* [Problem description]
Where a line below holds the string "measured", copy that line.

* [The data]
━━━━━━

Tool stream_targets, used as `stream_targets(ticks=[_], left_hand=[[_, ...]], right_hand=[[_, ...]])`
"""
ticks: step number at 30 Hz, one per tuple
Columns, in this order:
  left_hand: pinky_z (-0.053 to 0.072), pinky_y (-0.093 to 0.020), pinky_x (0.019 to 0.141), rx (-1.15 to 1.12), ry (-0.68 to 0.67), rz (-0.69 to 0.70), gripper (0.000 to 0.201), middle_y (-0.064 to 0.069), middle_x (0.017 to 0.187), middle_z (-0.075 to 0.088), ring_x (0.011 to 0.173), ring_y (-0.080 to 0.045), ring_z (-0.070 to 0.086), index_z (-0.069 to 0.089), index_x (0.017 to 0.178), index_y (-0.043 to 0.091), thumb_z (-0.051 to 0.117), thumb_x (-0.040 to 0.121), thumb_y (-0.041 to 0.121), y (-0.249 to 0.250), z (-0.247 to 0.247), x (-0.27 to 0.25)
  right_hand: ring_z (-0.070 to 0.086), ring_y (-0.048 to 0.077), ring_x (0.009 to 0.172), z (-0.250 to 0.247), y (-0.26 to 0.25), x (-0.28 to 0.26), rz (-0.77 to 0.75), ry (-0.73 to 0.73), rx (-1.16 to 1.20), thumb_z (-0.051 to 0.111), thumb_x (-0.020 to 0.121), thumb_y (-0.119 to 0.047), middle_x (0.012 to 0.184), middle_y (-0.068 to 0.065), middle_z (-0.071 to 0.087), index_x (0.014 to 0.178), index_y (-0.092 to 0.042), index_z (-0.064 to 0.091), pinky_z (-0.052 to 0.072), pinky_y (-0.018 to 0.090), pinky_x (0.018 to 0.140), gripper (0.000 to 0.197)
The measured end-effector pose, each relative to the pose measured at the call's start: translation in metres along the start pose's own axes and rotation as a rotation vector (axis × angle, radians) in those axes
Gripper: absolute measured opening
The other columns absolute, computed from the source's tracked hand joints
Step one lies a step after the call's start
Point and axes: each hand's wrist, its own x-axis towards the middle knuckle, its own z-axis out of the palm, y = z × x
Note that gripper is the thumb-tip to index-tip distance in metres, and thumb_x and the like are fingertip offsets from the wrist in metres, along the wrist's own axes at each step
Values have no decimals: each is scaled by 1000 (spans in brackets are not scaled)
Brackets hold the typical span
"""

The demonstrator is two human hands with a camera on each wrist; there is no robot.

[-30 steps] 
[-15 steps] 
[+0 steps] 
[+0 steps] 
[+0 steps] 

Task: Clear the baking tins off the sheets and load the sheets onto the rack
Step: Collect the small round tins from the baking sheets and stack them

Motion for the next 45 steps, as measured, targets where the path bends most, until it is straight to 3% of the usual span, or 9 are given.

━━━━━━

* [Answer box]
The measured end-effector pose, each relative to the pose measured at the call's start: translation in metres along the start pose's own axes and rotation as a rotation vector (axis × angle, radians) in those axes
Gripper: absolute measured opening
Motion for the next 45 steps, as measured, targets where the path bends most, until it is straight to 3% of the usual span, or 9 are given.

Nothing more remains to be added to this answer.